As my final year project of BSc Product design i am designing a building a custom terraium. The basic idea is to design a mini eco system with regulated Humidity, Temperature and lighting. I have to build a working model.

I am after any advice about ways of regulating the parameters above?

I am planning to have a water feature and possibly small fish as well. Does anyone know what the ideal environment would be for plants accuratly. I want to recreat a tropical environment that is aesthetically pleasing and would look great in the customers living room.

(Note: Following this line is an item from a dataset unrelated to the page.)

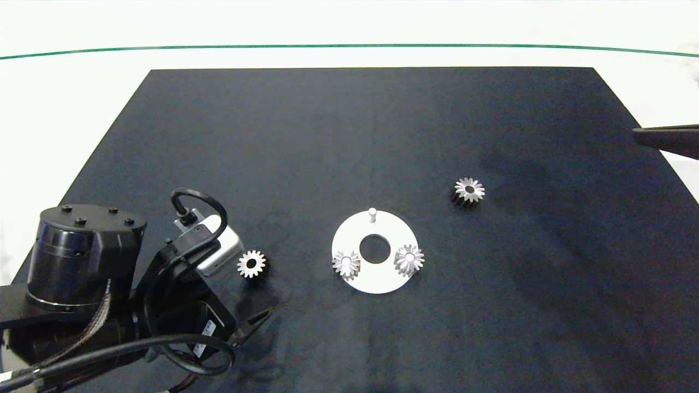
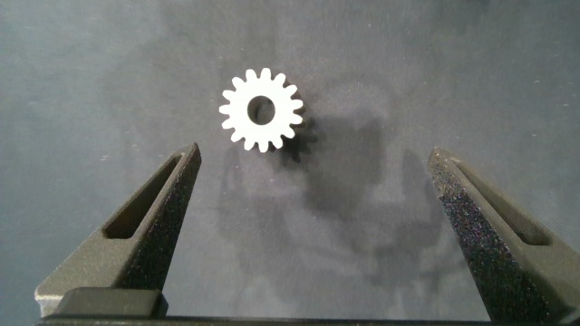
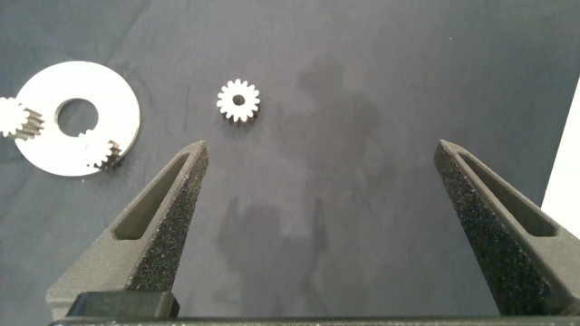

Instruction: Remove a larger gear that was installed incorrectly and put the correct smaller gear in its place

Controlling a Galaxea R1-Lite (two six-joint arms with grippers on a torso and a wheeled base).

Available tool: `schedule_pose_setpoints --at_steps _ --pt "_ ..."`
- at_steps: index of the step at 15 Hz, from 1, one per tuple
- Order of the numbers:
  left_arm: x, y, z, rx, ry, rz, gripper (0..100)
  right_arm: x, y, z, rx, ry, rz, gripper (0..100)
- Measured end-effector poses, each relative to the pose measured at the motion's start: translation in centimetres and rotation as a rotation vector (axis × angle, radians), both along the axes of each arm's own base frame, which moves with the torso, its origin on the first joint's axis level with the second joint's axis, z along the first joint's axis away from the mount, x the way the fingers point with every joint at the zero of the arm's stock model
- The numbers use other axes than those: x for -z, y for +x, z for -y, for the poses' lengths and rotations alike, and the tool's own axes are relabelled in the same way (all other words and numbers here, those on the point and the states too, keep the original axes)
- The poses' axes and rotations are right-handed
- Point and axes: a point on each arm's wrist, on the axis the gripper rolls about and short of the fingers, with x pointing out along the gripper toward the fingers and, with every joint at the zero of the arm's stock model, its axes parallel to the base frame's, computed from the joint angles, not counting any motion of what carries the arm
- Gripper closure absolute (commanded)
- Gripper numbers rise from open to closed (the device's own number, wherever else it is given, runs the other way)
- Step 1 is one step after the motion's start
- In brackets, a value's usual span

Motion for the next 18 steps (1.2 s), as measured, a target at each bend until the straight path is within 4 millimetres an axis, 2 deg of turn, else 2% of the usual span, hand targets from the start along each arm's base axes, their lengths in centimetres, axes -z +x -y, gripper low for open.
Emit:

Any help would be greatly appreciated.

Please feel free to email me at alexlambert18@hotmail.com

or post a reply

Kind Regards

Alex

Comments (20)

  • garyfla_gw
    19 years ago
    last modified: 9 years ago

    Alex
    Sounds like a really fun project IMO the first thing to do is decide how large you want it to be and want you want to keep. There are hundreds of different types or "terraria" everything from a brandy snifter to a whole glass enclosed wall. You mention fish and tropical plants
    so would guess you're talking "paludarium"??
    There are hundreds of ways to control the parameters from moving the glass back to complete automated controls.
    If you haven't yet,do check out the sites on the net.
    Most are centered on the animals usually kept in terraria
    but will give you a lot of ideas. Definitely check out the "dutch vivaria" sites.They've moved terraia into an art form.. They have lots of specifics on equipment and management plus fantastic pix lol.
    So difficult to make specific suggestions for a setup
    without knowing how large and what you want to keep in it.
    Do keep us informed on your plans.
    gary

  • student_Alex
    Original Author
    19 years ago
    last modified: 9 years ago

    Thanks for the reply Gary,
    My limit for size is nothing bigger than 1 cubic meter. But realistically i am thinking length 750mm height 500mm and depth similar as an idea.
    I have been doing some research a have come to the conclusion that i will stay away from keeping fish as well at the moment.
    The system i hope to have almost fully automated.
    As for plants i just want fairly simple interesting species that will look good!
    As a bench mark for me to work on what is the ideal environment parameters for:
    HUMIDITY?
    TEMPERATURE?
    LIGHTING?
    So far i am working on the principle that i will have to design my own misting machine, Fans for bringing in fresh air, As for heating i am not sure what is the best method?
    As i the lights will displace a fair amount heat, would this be enough to control the temp?

    Thanks every so much.

    My website for progress with lots of pictures will be up an running soon for you to check out!

  • sahoyaref
    19 years ago
    last modified: 9 years ago

    I would go as large as possible if you are going for a mini ecosystem. Are you wanting to do a biotope tank, that is, a tank with only flora and fauna from a specific geographical region? I would assume that this whole thing needs to be somewhat scientific and accurate, since it is a BSc project. And will this actually be for a customer, or is it for yourself? Because if it's for a customer, you want to make sure that they will take care of any animals you put in there. Fish and frogs don't take care of themselves, and you can't make a self-sustaining environment with bugs and everything in such a small space. Do read the old posts on this forum. There are several that deal with large terraria, and one that even talks about making a closed system with bugs and things. Use the search function on this forum to look for 'giant paludarium' or 'dream orchidarium/terrarium' or 'biodome' or other similar phrases.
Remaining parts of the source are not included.